What is the InChIKey of methyl (E)-2-methyl-5-[(4R)-4-propan-2-ylcyclohexa-1,5-dien-1-yl]pent-2-enoate?
The InChIKey is CBNQQLLPVQBVAM-MRHLJLSQSA-N. The full InChI is InChI=1S/C16H24O2/c1-12(2)15-10-8-14(9-11-15)7-5-6-13(3)16(17)18-4/h6,8-10,12,15H,5,7,11H2,1-4H3/b13-6+/t15-/m1/s1.
What are the key properties of methyl (E)-2-methyl-5-[(4R)-4-propan-2-ylcyclohexa-1,5-dien-1-yl]pent-2-enoate?
methyl (E)-2-methyl-5-[(4R)-4-propan-2-ylcyclohexa-1,5-dien-1-yl]pent-2-enoate has a molecular weight of 248.37 g/mol, XLogP of 4.04, 5 rotatable bonds, 0 hydrogen bond donors, and 2 hydrogen bond acceptors.

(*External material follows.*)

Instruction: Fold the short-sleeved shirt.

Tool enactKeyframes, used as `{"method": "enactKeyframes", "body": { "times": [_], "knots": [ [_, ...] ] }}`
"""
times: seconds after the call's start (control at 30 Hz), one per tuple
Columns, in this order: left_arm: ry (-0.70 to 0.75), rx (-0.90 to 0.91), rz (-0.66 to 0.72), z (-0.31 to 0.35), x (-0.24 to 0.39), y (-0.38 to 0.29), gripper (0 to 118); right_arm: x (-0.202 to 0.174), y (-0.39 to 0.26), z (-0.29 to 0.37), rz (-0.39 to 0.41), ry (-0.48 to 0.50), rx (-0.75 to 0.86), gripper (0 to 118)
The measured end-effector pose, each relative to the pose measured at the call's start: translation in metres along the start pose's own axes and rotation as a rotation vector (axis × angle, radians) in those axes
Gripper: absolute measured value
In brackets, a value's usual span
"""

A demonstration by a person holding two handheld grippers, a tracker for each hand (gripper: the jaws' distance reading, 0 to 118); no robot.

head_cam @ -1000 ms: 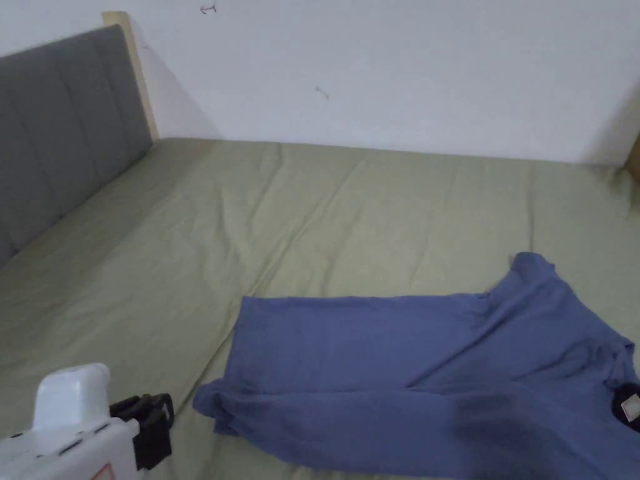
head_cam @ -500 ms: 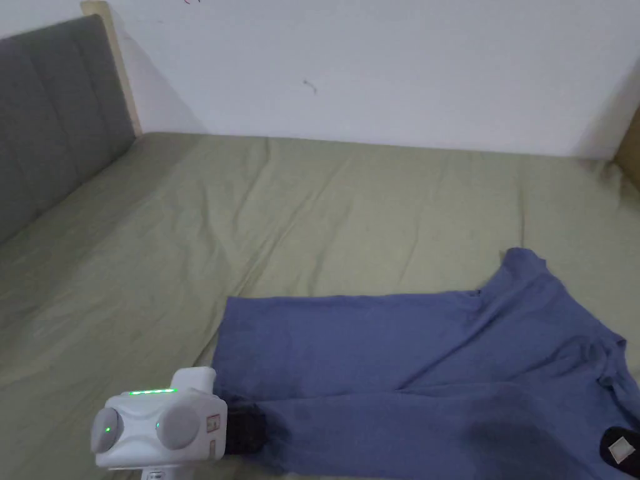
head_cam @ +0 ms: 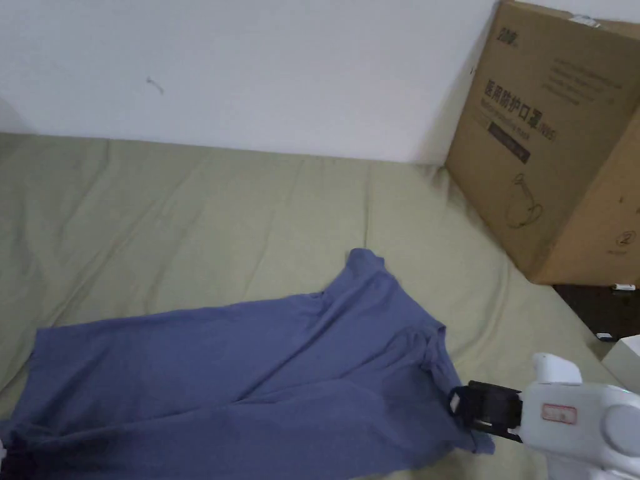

Where does this data come from?
All data for methyl (E)-2-methyl-5-[(4R)-4-propan-2-ylcyclohexa-1,5-dien-1-yl]pent-2-enoate is sourced from PubChem (CID 163016360), the world's largest open chemistry database maintained by the National Library of Medicine (NIH).